Shuwen Qiu*1, Sirui Xie*1, Lifeng Fan2,

Tao Gao3,4, Jungseock Joo3, Song-Chun Zhu1,2,4,5, Yixin Zhu5

1UCLA Department of Computer Science

2Beijing Institute for General Artificial Intelligence (BIGAI)

3UCLA Department of Communication, 4UCLA Department of Statistics

5Institute for Artificial Intelligence, Peking University

* Equal contribution

[paper] [code]


Humans communicate with graphical sketches apart from symbolic languages. While recent studies of emergent communication primarily focus on symbolic languages, their settings overlook the graphical sketches existing in human communication; they do not account for the evolution process through which symbolic sign systems emerge in the trade-off between iconicity and symbolicity. In this work, we take the very first step to model and simulate such an evolution process via two neural agents playing a visual communication game; the sender communicates with the receiver by sketching on a canvas. We devise a novel reinforcement learning method such that agents are evolved jointly towards successful communication and abstract graphical conventions. To inspect the emerged conventions, we carefully define three key properties -- iconicity, symbolicity, and semanticity -- and design evaluation methods accordingly. Our experimental results under different controls are consistent with the observation in studies of human graphical conventions. Of note, we find that evolved sketches can preserve the continuum of semantics under proper environmental pressures. More interestingly, co-evolved agents can switch between conventionalized and iconic communication based on their familiarity with referents. We hope the present research can pave the path for studying emergent communication with the unexplored modality of sketches.

In an iterative sketch communication game, players first need to ground sketches to referents. The drawer (Alice) gradually simplifies the drawing but keeps the most salient parts of the target concept (rooster crown).
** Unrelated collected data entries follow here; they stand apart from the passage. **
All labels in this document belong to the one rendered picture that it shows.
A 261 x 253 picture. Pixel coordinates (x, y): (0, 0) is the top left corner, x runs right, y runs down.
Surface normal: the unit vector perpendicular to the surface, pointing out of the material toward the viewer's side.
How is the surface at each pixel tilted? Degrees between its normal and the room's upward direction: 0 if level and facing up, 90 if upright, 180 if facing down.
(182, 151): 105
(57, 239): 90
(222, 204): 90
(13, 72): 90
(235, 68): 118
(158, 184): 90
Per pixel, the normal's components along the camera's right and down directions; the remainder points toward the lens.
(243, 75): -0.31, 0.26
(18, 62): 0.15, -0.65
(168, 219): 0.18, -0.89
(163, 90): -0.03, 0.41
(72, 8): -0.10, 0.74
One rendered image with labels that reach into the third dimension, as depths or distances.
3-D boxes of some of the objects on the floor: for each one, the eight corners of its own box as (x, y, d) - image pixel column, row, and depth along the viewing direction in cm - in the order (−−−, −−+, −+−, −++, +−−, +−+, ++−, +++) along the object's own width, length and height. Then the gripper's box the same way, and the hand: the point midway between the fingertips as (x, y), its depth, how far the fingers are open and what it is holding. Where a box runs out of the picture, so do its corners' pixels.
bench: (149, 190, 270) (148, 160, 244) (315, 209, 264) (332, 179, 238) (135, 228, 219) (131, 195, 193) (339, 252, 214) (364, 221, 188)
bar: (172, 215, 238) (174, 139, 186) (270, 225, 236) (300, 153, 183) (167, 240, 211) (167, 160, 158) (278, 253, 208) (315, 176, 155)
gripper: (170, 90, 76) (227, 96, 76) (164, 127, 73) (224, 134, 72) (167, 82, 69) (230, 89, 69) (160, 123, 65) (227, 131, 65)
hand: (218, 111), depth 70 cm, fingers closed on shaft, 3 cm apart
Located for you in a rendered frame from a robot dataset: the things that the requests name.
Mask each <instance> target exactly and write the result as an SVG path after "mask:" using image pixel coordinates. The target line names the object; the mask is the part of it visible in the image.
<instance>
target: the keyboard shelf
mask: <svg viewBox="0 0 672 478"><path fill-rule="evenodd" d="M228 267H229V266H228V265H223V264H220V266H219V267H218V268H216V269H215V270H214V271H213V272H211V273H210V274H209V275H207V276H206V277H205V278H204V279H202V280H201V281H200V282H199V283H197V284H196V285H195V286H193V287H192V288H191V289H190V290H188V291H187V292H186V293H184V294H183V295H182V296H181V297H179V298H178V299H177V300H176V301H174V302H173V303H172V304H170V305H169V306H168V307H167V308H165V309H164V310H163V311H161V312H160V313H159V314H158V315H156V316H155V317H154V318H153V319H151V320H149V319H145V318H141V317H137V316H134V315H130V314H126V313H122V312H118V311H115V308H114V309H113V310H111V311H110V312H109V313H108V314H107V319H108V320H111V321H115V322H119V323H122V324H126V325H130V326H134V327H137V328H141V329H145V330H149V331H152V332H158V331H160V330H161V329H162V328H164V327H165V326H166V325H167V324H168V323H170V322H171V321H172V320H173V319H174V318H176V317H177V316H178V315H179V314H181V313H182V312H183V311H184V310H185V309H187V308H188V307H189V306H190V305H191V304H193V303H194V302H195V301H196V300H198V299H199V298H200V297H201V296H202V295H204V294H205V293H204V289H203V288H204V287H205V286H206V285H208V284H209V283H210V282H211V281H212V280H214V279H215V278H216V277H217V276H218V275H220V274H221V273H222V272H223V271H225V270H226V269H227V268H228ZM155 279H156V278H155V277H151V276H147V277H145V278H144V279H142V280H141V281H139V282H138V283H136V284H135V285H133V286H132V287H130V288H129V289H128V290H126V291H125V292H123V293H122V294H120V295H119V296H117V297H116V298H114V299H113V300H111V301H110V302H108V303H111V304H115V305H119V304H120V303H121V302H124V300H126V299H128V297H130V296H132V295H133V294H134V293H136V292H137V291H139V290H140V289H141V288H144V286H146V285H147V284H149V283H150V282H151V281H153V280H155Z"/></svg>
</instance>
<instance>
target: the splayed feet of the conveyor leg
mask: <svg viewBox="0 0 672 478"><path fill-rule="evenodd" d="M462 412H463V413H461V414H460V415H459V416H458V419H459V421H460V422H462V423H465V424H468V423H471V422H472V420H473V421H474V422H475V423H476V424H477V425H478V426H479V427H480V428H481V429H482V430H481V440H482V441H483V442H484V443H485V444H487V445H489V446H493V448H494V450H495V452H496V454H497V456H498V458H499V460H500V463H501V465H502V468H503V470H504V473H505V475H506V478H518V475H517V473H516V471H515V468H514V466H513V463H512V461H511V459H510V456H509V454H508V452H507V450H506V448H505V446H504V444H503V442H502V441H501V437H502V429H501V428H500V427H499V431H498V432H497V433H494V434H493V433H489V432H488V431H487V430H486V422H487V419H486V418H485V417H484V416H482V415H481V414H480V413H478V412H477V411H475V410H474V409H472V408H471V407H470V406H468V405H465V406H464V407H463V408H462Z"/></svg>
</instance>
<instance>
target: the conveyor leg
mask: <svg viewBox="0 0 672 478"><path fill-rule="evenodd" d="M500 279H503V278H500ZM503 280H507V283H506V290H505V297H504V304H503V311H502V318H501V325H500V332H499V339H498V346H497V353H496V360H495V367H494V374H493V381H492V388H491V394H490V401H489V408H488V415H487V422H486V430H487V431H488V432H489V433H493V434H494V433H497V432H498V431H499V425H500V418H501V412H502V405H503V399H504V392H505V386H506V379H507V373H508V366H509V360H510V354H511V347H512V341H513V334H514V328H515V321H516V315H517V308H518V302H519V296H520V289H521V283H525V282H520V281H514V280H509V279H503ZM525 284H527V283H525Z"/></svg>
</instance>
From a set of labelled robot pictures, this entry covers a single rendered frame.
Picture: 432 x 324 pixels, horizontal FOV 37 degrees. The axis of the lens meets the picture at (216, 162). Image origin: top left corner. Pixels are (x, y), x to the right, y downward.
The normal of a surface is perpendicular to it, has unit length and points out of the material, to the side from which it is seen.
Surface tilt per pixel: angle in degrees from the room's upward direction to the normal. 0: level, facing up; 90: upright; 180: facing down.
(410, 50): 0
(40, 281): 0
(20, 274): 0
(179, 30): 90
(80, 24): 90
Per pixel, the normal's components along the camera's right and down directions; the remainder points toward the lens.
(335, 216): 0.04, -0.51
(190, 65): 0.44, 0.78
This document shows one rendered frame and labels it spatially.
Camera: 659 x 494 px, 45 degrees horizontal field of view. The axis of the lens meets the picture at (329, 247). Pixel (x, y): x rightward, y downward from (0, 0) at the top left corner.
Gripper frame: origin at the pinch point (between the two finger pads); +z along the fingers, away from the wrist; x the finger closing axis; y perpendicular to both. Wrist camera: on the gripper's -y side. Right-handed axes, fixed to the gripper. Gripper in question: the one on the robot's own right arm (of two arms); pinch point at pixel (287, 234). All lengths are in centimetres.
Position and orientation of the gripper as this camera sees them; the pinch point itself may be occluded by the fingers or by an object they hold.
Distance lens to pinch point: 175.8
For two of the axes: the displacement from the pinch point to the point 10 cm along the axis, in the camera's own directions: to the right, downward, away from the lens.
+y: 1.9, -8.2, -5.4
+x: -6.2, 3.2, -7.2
This evolution process enables the viewer (Bob) to promptly distinguish the target (rooster) from distractors (bird, cup, rabbit, and sheep). We aim to model and simulate this evolution process of graphical conventions.
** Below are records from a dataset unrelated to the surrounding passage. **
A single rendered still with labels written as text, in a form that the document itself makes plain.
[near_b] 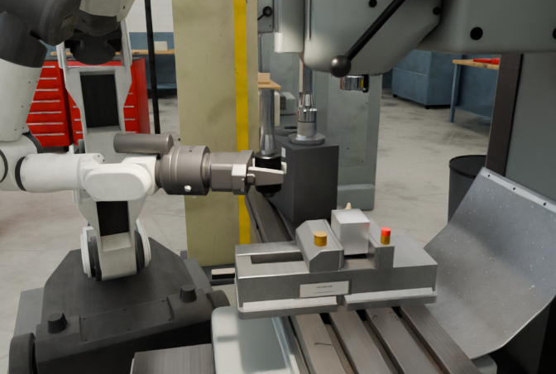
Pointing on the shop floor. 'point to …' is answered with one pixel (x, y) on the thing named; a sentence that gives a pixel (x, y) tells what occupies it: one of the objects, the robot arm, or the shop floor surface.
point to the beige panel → (216, 97)
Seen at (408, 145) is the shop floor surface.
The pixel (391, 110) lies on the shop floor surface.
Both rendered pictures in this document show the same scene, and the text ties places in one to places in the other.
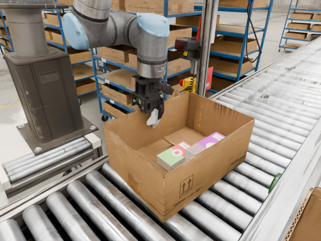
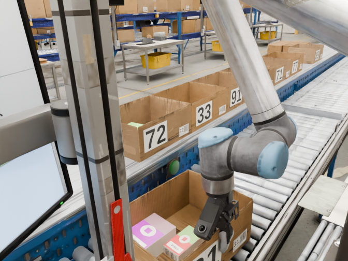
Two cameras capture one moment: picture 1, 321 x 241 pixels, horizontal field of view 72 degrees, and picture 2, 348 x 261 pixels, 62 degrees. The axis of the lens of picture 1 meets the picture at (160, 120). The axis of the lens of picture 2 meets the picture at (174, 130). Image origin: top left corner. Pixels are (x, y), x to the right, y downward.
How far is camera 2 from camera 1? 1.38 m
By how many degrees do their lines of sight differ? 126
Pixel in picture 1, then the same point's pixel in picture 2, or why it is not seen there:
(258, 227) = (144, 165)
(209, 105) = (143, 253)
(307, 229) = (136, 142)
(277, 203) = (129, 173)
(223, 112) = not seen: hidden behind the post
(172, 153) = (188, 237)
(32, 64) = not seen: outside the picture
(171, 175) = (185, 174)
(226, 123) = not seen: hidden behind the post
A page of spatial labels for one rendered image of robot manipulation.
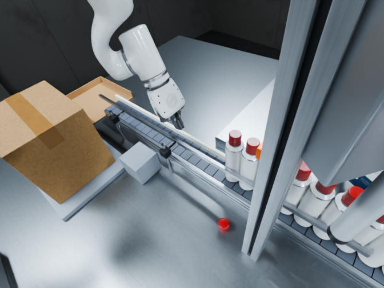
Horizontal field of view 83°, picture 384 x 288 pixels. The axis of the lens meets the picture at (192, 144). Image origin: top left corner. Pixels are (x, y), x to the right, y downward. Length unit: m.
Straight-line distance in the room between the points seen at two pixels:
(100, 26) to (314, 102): 0.49
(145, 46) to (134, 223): 0.54
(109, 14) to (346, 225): 0.60
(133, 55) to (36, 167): 0.43
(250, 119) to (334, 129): 0.71
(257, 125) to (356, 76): 0.72
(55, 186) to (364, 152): 0.81
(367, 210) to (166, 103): 0.54
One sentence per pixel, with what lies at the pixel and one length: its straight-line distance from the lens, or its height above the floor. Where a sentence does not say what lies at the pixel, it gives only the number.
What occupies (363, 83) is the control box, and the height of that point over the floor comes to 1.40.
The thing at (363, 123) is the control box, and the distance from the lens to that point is 0.20.
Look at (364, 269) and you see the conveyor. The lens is 0.72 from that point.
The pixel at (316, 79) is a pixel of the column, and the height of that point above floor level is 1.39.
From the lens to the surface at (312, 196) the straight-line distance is 0.57.
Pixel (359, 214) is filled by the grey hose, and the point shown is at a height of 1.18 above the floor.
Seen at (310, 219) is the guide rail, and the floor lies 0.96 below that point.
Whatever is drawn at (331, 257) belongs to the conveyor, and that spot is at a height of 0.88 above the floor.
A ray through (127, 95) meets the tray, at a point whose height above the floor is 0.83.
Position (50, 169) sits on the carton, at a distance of 0.80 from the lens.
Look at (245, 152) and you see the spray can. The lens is 0.59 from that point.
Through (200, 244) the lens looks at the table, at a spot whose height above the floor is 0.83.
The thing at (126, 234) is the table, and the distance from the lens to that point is 0.77.
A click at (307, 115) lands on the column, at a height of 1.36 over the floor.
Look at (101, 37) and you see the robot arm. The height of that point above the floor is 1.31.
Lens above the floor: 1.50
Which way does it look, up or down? 48 degrees down
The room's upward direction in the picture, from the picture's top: 10 degrees counter-clockwise
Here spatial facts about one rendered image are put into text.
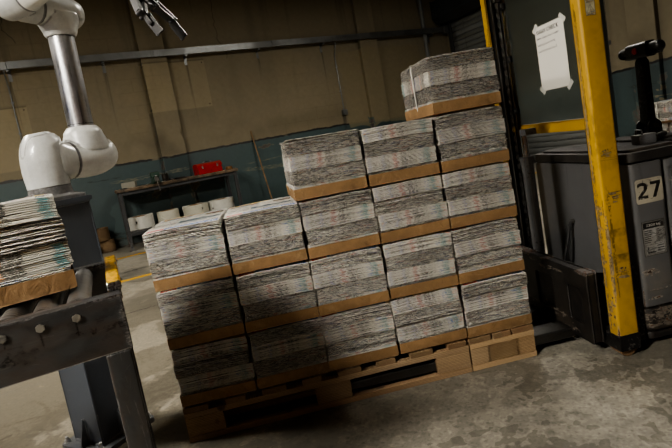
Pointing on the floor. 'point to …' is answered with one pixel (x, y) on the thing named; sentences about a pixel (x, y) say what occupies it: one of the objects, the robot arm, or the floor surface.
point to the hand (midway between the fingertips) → (170, 32)
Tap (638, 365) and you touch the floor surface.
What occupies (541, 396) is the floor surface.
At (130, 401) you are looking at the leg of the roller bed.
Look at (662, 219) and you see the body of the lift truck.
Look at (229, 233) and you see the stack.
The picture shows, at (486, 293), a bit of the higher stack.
Sketch evolution of rabbit and giraffe through game iterations. For each example, sketches from the left to the right show the change of the final-step canvas from iteration 0 to 30,000. For rabbit, at the beginning, the strokes may depict instances from different perspectives; through iterations, they converge to highlight the rabbit's long ear. As for giraffe, the agents gradually learn to emphasize the long neck.